=== Section Start ===

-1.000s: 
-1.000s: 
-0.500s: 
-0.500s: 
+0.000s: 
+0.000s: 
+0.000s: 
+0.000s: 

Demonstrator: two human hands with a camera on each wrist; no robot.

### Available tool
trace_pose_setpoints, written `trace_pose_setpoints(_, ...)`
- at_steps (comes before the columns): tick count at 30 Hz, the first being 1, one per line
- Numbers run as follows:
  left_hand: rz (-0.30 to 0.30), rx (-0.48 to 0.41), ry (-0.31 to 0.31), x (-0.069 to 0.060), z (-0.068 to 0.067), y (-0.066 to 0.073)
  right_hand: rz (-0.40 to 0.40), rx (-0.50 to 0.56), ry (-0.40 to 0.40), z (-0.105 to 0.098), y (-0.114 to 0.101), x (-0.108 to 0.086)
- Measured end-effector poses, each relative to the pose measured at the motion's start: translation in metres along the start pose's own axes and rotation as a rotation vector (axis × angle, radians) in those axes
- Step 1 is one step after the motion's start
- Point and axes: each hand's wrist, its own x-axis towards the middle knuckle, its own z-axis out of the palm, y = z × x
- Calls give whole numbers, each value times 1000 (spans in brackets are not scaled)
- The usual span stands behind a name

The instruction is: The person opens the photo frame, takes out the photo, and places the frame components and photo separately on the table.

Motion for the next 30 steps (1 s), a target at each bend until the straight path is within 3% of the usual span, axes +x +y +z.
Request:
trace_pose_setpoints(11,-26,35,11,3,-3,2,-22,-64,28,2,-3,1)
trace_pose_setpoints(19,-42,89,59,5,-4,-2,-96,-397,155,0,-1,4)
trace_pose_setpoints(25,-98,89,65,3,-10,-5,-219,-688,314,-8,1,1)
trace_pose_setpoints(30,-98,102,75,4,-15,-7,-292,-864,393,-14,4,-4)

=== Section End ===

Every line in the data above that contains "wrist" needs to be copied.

■ **Answer**:
Demonstrator: two human hands with a camera on each wrist; no robot.
- Point and axes: each hand's wrist, its own x-axis towards the middle knuckle, its own z-axis out of the palm, y = z × x

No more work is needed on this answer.